I have been writing a story for sometime now about my father, John Frederick Lingard Fowlds, who died when I was a teen. He never got to know how I, or my brothers and sister turned out as adults, or ever got to meet any of our children, and grandchildren. I began writing his story, fictionalised to some degree, to give the wider family some idea of what kind of person he was. Writing about him has been relatively easy, as he was a funny, warm and loveable man. Very artistic too. The hard part is the loss I still feel for him after so long, and maybe the reason I am taking so long to write his story, is that I don’t wish to lose him again.
And then, something quite remarkable happened just a couple of weeks back. My sister phoned, saying that she was looking at a digital copy our father’s will. A will none of us had ever seen before. She emailed it through to me, and there it was: eight pages in my father’s handwriting and signed by his lawyer, our mother, and two others, dated eighteen months before his death through heart failure.

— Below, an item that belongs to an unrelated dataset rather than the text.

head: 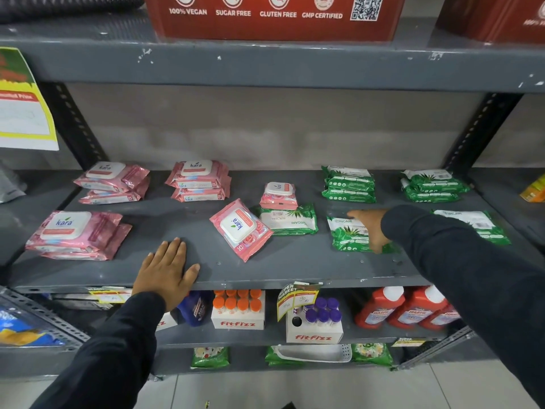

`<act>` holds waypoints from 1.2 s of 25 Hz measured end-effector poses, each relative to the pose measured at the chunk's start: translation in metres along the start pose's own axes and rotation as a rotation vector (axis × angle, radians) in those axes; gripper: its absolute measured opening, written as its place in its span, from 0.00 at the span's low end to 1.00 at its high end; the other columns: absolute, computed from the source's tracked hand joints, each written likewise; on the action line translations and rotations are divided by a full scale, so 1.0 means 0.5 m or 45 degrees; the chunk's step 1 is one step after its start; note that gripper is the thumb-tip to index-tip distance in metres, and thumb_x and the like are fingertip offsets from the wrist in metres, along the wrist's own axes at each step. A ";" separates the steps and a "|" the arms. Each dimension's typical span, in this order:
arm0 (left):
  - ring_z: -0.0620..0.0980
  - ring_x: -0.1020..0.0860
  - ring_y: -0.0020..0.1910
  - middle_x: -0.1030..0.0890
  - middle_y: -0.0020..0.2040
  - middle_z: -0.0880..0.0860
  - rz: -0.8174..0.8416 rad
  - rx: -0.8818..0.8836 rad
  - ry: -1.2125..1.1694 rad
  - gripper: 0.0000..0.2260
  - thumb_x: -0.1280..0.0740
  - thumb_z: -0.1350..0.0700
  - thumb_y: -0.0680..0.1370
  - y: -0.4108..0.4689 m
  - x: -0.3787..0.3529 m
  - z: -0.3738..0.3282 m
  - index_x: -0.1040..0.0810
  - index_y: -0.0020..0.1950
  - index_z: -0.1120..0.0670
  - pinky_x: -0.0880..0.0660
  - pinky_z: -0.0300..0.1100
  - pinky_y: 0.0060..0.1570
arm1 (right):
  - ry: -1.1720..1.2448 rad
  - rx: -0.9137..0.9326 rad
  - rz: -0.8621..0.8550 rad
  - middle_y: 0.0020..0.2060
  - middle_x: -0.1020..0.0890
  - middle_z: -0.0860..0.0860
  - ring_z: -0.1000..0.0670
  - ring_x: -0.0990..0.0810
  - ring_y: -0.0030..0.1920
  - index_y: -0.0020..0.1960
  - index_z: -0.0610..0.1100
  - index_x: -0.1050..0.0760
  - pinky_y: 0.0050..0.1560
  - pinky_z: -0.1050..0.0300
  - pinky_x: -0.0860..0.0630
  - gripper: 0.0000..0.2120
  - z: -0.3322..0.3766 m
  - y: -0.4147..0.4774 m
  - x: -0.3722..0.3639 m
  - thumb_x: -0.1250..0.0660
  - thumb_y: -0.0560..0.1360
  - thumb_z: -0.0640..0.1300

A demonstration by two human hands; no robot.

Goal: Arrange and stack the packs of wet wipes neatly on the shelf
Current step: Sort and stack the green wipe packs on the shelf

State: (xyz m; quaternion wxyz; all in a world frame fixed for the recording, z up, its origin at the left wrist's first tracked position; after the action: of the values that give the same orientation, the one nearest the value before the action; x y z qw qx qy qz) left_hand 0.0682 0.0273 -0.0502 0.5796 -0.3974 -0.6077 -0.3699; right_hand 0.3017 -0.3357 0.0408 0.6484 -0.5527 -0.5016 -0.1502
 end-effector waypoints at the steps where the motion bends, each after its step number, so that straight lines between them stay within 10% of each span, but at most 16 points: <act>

He had written a personal note to each family member, including the cat, and as I read his words to me, I was once again that misguided teen who had skipped art classes more often than I should. Dad had written: ‘I do hope that you will carry on with your art’, and suggested I remember all ‘those little chats’ we’d had. And we definitely did have a few. Dad loved art, and he was the one who took me to life drawing for the first time; to an art exhibition; to the river to sketch. Yes Dad, I said as I read, I did carry on with my art. And I knew, at that moment, I would never lapse from my art practice again. (See my father’s oil painting of Hutt river above).
But the most interesting piece of this lovely document, were the words of guidance he set out for his children; a guide to living well if you like.
- Have a definite purpose in life. Plan where you are going. Don’t quit when defeat stares you in the face.
- Have a positive mental attitude.
- Go that ‘extra mile’. In other words give that extra service when doing your job. be prepared to do more that just what you are paid for.
- Applied faith.
- Enthusiasm (perhaps not as overwhelming as mine).
- Imagination (perhaps not as vivid as mine).
- Have personal initiative.
- Develop a pleasing personality. And as a footnote he had added : if these principles are observed there is nothing that can’t be achieved.
Dad had also suggested that this list be put up in the kitchen, in order for it to be seen everyday as a reminder of how to live one’s life. Thank you so much Dad, for those fantastic words of advice, and although I never got read them when you intended them to be read, they have given me strength to continue writing your story. My only hope is, that your generosity of spirit may shine through my words.